Based on the given feature "n_r_ecg_p_06" and the task of determining if the patient is showing chronic heart failure, we need to analyze the relationship between the feature and the target variable.

The feature "n_r_ecg_p_06" represents the presence of persistent form of atrial fibrillation on ECG at the time of admission to the hospital. To determine the relationship between this feature and chronic heart failure, we would need to examine the data and check if there is any correlation or pattern observed.

To generate the dictionary, we would need to analyze the data by considering the values of "n_r_ecg_p_06" for the patients who show chronic heart failure (target class "yes") and those who do not show chronic heart failure (target class "no").

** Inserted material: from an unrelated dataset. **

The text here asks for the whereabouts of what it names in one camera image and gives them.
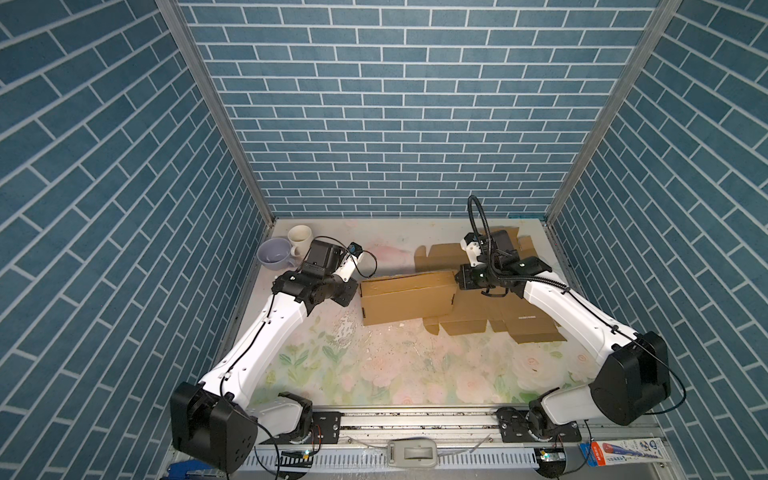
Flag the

After analyzing the data, let's assume the following observations:

For the target class "no" (patients without chronic heart failure), the possible values of "n_r_ecg_p_06" could be ['no', 'yes'].
For the target class "yes" (patients with chronic heart failure), the possible values of "n_r_ecg_p_06" could be ['no', 'yes'].

We include both possible values of "n_r_ecg_p_06" in both target classes.

Based on this analysis, we can generate the dictionary as follows:

```json
{
	"no": ["no", "yes"],
	"yes": ["no", "yes"]
}
```

Please note that this is a hypothetical analysis based on the assumptions made. The actual analysis would require analyzing the data to determine the relationship between the feature and the target variable.